I have been running around since to collect some dough

Rising up the social rung and pursuing social approval

In the bargain I have gathered a mind full of drivel

 

Now they tell me distance yourself from the same people

Who sought to label me introvert after a neat tipple

I used to relish my company and the occasional chatter

Now they ask me why did I not chose mind over matter

 

Come welcome to my world of isolation without fear

Loved ones are a phone call away help is always near

It’s the Facebook and the WhatsApp chinwag that creates confusion

Revel in yourself and you will realize you are quite a revelation!

 

A good book a hot coffee a warm memory and some

No politics no prattle just plain inoffensive fun

Some family time some rhythm and rhyme a silent understanding

Someone up there is trying to tell you life needs some amending

 

Some fissures need fixing some cracks need pasting

Some overhaul is temporary some effects will be lasting

The cantilever is steady but my footsteps are faltering

I wait with bated breath even as our planet is altering

 

Child in hood

On a lighter note:

 

Baa baa black sheep have you any wool

Why ask sheep?
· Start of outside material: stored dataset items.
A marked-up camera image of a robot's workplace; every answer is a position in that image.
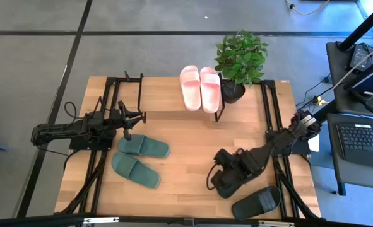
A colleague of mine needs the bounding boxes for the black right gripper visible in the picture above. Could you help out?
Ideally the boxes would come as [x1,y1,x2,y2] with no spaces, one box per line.
[216,148,264,188]

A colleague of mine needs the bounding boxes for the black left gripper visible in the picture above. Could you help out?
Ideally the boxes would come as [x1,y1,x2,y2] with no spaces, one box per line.
[109,100,146,131]

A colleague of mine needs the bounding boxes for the black slide sandal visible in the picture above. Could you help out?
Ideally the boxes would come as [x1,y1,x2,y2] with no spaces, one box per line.
[231,185,282,221]
[210,170,249,199]

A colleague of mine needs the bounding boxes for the pink slide sandal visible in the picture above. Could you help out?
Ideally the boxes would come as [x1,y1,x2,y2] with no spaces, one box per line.
[179,64,202,112]
[199,66,222,114]

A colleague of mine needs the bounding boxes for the green slide sandal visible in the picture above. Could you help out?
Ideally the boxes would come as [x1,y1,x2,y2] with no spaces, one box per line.
[117,134,170,159]
[111,151,161,189]

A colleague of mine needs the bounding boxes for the black metal crossbar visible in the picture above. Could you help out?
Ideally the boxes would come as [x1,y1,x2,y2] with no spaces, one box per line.
[0,213,373,227]

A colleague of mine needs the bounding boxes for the black plant pot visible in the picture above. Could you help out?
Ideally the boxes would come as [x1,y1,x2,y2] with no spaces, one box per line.
[221,80,246,104]

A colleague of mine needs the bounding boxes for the white paper sheet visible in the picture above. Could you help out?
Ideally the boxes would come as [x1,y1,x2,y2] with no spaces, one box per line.
[307,134,321,153]

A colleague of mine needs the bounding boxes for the green leafy plant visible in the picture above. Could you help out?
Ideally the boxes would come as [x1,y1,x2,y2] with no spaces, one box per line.
[214,30,269,88]

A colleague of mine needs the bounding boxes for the black computer keyboard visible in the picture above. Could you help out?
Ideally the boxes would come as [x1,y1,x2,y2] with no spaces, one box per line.
[336,123,373,168]

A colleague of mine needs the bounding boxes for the dark grey cart top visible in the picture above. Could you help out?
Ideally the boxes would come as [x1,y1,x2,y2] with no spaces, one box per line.
[326,40,373,115]

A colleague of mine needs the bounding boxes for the dark monitor screen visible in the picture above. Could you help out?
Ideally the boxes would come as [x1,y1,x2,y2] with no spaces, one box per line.
[345,53,373,97]

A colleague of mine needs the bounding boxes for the beige thin rod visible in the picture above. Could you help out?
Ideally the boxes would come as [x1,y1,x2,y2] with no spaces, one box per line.
[332,38,373,90]

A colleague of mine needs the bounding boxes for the black power adapter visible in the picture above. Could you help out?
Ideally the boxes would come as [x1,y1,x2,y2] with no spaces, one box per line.
[350,44,369,71]

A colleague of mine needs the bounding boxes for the black diagonal pole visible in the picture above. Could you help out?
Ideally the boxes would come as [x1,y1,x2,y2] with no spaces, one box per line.
[339,0,373,52]

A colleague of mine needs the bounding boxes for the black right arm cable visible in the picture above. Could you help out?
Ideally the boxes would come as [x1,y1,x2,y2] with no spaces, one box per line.
[206,162,220,192]

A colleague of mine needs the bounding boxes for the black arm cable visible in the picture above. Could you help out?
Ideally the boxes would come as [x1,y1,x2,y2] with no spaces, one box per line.
[206,162,220,192]
[62,101,80,123]

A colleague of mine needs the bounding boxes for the wooden shelf black metal frame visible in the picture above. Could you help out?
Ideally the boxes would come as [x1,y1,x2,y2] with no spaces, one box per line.
[134,73,225,125]

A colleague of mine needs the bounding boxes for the silver metal bracket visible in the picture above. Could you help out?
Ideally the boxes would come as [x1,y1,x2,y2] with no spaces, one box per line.
[83,216,120,224]
[258,220,295,227]

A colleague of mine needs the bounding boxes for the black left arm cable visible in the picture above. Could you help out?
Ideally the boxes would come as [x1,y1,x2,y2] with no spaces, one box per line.
[62,101,80,123]

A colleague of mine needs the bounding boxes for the black floor cables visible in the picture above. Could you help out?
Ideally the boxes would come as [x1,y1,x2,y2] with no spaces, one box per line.
[295,73,334,112]

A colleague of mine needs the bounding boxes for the yellow floor cable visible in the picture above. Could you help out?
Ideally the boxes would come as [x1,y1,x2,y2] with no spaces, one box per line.
[285,0,331,16]

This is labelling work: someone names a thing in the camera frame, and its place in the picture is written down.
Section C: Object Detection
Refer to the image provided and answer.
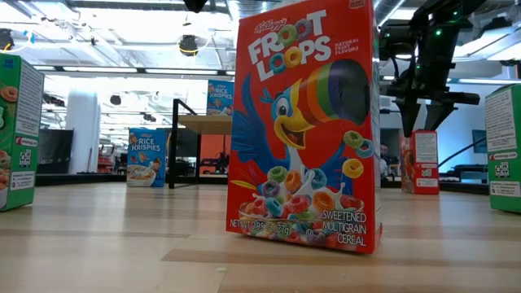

Since when were answering sheep cool

Yes sir yes sir three bags full

This is pulling ears over the wool

One for his master and one for his dame

Now you tell me the sheep also had a flame

And one for the little boy who lives down the lane

You believe in talking sheep? I believe you are insane

 

Jack and Jill should have gone downhill

To fetch water from the river

Then Jack wouldn’t have fallen down

Nor broken his crown

And they wouldn’t have to worry for water

 

Mary had a little lamb

Who followed her around

But certainly not to school

Schools have some rules

These rumours just abound

 

Sing a song of sixpence a pocketful of rye

With a rhyme like that you wave common sense goodbye

4 and 20 blackbirds baked in a pie! For heaven sake why?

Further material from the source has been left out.